New Delhi: Not a single image in ‘Self-Discovery via Re-discovering India’, an exhibition of seminal photographs by India’s greats, carries a caption. This was a deliberate move by curator Neville Tuli—it allows the viewer to construct their own photographic narrative. To see the image for what it is, or for what they believe it is.
“This crutch [write-ups] has stopped people from looking at images. It’s not the way to view images. It’s visual illiteracy that’s so dominant today,” said the archivist and curator, also the founder of the Tuli Research Centre for India Studies. “Visuals should be at the centre—used as a source of knowledge.”
According to Tuli, India is yet to locate its visual language. And the exhibition, the third of a series, is one such attempt. By opening up his trove of rare photos—many of which document seismic churns in India’s history, each of them a coming-of-age moment. The exhibition, held at Delhi’s India Habitat Centre, lays bare a slew of narratives for the viewer to stitch together.

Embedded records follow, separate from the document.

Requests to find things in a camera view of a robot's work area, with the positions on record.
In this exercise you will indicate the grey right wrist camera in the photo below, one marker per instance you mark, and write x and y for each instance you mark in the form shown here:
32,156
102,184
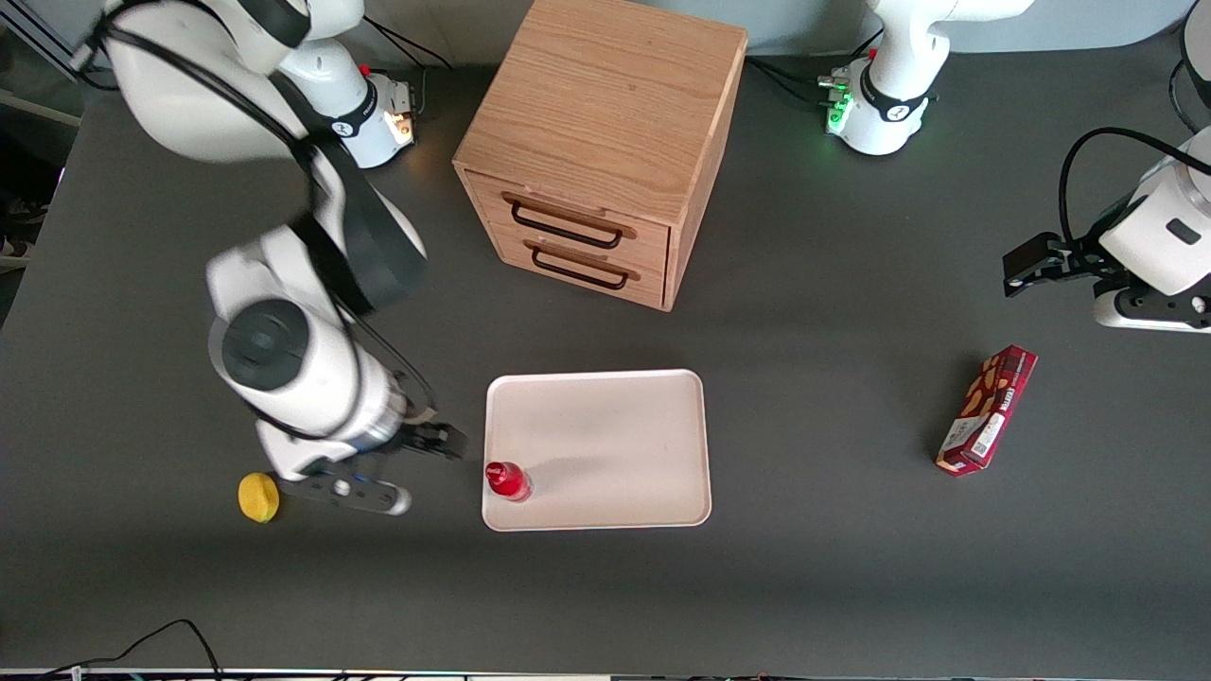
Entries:
350,492

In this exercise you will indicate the red coke bottle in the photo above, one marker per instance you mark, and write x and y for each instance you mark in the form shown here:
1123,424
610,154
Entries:
508,480

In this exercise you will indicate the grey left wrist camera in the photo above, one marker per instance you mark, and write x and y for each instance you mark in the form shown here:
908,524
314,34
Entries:
1149,310

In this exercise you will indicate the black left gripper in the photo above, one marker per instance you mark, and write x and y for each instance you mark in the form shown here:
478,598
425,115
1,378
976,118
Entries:
1076,258

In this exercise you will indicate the red cookie box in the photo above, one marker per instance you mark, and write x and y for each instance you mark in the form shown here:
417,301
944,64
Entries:
987,409

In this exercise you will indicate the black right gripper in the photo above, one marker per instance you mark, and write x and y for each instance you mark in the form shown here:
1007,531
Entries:
424,439

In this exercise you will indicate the wooden drawer front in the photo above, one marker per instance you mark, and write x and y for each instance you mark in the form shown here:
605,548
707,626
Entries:
653,279
492,203

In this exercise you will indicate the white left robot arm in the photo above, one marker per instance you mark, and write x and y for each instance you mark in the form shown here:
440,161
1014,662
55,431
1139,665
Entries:
894,57

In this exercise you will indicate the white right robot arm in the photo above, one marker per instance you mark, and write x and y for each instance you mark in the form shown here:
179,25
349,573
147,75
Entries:
303,378

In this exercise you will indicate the yellow lemon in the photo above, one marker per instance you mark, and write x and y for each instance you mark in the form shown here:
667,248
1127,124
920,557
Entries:
257,499

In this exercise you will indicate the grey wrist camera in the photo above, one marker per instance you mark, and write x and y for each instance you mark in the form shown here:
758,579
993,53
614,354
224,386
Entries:
350,492
1149,310

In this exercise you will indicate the wooden drawer cabinet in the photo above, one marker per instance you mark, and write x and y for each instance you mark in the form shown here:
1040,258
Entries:
605,113

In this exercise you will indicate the cream rectangular plastic tray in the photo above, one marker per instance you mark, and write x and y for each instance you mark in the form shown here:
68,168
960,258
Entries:
615,445

Collecting, archiving, and documenting has been Tuli’s life’s work. And bit by bit, he’s sharing it with the world. This includes Henri Cartier-Bresson’s iconic photos of Gandhi, and of Nehru announcing his assassination. There are also photos of Satyajit Ray shooting, and of Dadasaheb Phalke clicking his own photo—India’s first selfie, according to Tuli.
These are punctuated by essays on each photographer. Such is the extent of the void when it comes to Indian photography, that for RR Bharadwaj—known for his photos of the countryside—no such documentation existed.
These photos barely scratch the surface of Tuli’s archive—which contains 26,000 historic photographs. What the exhibition does instead is give viewers a taste of photography as a discipline, as a knowledge base.
“I’m preparing the ground for that sharing. That’s a process that has to be true to history,” Tuli said. “The way you capture the essence of a category in one image.”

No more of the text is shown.